● Task objective: Without skipping anything, write out each record below exactly.

● Records for the task:
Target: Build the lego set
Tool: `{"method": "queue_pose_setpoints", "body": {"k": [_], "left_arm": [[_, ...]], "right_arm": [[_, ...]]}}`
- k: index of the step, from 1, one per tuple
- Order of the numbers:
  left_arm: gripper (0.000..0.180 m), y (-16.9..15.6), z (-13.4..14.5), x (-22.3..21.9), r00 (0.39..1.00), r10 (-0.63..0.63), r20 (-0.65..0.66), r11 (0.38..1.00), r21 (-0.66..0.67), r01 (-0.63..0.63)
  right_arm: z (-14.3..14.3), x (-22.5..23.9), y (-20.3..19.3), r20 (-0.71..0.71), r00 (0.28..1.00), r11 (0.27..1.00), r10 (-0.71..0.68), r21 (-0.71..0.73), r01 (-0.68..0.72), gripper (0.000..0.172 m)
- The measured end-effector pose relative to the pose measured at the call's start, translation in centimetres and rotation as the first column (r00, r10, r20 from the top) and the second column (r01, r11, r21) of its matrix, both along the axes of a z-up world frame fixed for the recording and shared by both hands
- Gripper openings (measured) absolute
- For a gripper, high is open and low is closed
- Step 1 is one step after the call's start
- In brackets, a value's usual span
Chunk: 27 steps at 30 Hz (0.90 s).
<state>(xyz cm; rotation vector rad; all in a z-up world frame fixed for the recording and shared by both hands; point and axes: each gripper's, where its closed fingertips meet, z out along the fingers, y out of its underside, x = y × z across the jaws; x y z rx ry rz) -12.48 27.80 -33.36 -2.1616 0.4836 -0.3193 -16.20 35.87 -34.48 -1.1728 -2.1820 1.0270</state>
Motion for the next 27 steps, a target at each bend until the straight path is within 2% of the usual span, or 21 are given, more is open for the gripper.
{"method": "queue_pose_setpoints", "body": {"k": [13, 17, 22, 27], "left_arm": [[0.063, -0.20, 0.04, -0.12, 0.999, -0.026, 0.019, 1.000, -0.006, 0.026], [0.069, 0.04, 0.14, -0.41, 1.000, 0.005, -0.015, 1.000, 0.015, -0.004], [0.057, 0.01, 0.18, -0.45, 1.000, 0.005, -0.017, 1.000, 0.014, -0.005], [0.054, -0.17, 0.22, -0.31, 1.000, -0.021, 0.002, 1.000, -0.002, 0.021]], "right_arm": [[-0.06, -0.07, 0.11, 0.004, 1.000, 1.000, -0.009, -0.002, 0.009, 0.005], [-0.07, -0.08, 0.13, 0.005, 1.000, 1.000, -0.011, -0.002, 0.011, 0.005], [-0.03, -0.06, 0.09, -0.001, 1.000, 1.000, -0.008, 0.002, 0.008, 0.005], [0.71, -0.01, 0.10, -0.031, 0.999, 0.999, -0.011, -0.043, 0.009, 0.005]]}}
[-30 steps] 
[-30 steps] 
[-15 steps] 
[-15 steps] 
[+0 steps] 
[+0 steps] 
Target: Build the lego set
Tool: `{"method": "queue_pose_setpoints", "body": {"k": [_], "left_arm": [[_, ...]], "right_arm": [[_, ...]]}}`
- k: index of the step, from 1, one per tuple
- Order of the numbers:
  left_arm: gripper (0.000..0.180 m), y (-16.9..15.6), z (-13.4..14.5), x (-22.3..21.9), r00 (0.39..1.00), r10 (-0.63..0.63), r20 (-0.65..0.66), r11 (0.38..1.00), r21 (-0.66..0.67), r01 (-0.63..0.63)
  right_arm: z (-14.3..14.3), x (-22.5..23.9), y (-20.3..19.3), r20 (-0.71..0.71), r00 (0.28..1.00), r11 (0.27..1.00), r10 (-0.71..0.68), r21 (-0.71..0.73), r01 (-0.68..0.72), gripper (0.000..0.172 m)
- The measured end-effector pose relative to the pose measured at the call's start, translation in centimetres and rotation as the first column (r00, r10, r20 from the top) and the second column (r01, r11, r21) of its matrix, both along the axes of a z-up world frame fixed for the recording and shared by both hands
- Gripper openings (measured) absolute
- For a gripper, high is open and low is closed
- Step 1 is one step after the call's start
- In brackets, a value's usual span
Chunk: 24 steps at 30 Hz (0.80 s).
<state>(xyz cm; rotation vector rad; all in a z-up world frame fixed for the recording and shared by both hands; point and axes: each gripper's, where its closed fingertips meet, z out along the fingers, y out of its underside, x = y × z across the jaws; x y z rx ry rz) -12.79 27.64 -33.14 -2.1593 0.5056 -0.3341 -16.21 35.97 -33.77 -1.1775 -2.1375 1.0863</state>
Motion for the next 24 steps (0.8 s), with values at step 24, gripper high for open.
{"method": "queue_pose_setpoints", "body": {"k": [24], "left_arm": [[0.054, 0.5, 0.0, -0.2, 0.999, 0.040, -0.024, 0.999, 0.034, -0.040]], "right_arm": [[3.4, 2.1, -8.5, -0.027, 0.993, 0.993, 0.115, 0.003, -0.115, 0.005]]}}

● Finished exercise:
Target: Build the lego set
Tool: `{"method": "queue_pose_setpoints", "body": {"k": [_], "left_arm": [[_, ...]], "right_arm": [[_, ...]]}}`
- k: index of the step, from 1, one per tuple
- Order of the numbers:
  left_arm: gripper (0.000..0.180 m), y (-16.9..15.6), z (-13.4..14.5), x (-22.3..21.9), r00 (0.39..1.00), r10 (-0.63..0.63), r20 (-0.65..0.66), r11 (0.38..1.00), r21 (-0.66..0.67), r01 (-0.63..0.63)
  right_arm: z (-14.3..14.3), x (-22.5..23.9), y (-20.3..19.3), r20 (-0.71..0.71), r00 (0.28..1.00), r11 (0.27..1.00), r10 (-0.71..0.68), r21 (-0.71..0.73), r01 (-0.68..0.72), gripper (0.000..0.172 m)
- The measured end-effector pose relative to the pose measured at the call's start, translation in centimetres and rotation as the first column (r00, r10, r20 from the top) and the second column (r01, r11, r21) of its matrix, both along the axes of a z-up world frame fixed for the recording and shared by both hands
- Gripper openings (measured) absolute
- For a gripper, high is open and low is closed
- Step 1 is one step after the call's start
- In brackets, a value's usual span
Chunk: 27 steps at 30 Hz (0.90 s).
<state>(xyz cm; rotation vector rad; all in a z-up world frame fixed for the recording and shared by both hands; point and axes: each gripper's, where its closed fingertips meet, z out along the fingers, y out of its underside, x = y × z across the jaws; x y z rx ry rz) -12.48 27.80 -33.36 -2.1616 0.4836 -0.3193 -16.20 35.87 -34.48 -1.1728 -2.1820 1.0270</state>
Motion for the next 27 steps, a target at each bend until the straight path is within 2% of the usual span, or 21 are given, more is open for the gripper.
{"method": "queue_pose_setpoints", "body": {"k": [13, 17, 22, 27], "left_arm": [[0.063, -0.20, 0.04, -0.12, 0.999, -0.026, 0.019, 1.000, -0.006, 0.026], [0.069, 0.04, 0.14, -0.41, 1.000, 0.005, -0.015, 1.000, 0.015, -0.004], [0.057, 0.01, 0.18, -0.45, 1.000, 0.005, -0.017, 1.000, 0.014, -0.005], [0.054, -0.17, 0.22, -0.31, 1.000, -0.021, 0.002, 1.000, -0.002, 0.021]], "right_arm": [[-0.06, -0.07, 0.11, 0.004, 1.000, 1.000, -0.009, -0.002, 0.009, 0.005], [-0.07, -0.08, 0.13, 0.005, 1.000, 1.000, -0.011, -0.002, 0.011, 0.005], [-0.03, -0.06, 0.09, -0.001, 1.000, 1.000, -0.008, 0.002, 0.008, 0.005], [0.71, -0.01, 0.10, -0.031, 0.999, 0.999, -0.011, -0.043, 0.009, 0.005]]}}
[-30 steps] 
[-30 steps] 
[-15 steps] 
[-15 steps] 
[+0 steps] 
[+0 steps] 
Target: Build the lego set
Tool: `{"method": "queue_pose_setpoints", "body": {"k": [_], "left_arm": [[_, ...]], "right_arm": [[_, ...]]}}`
- k: index of the step, from 1, one per tuple
- Order of the numbers:
  left_arm: gripper (0.000..0.180 m), y (-16.9..15.6), z (-13.4..14.5), x (-22.3..21.9), r00 (0.39..1.00), r10 (-0.63..0.63), r20 (-0.65..0.66), r11 (0.38..1.00), r21 (-0.66..0.67), r01 (-0.63..0.63)
  right_arm: z (-14.3..14.3), x (-22.5..23.9), y (-20.3..19.3), r20 (-0.71..0.71), r00 (0.28..1.00), r11 (0.27..1.00), r10 (-0.71..0.68), r21 (-0.71..0.73), r01 (-0.68..0.72), gripper (0.000..0.172 m)
- The measured end-effector pose relative to the pose measured at the call's start, translation in centimetres and rotation as the first column (r00, r10, r20 from the top) and the second column (r01, r11, r21) of its matrix, both along the axes of a z-up world frame fixed for the recording and shared by both hands
- Gripper openings (measured) absolute
- For a gripper, high is open and low is closed
- Step 1 is one step after the call's start
- In brackets, a value's usual span
Chunk: 24 steps at 30 Hz (0.80 s).
<state>(xyz cm; rotation vector rad; all in a z-up world frame fixed for the recording and shared by both hands; point and axes: each gripper's, where its closed fingertips meet, z out along the fingers, y out of its underside, x = y × z across the jaws; x y z rx ry rz) -12.79 27.64 -33.14 -2.1593 0.5056 -0.3341 -16.21 35.97 -33.77 -1.1775 -2.1375 1.0863</state>
Motion for the next 24 steps (0.8 s), with values at step 24, gripper high for open.
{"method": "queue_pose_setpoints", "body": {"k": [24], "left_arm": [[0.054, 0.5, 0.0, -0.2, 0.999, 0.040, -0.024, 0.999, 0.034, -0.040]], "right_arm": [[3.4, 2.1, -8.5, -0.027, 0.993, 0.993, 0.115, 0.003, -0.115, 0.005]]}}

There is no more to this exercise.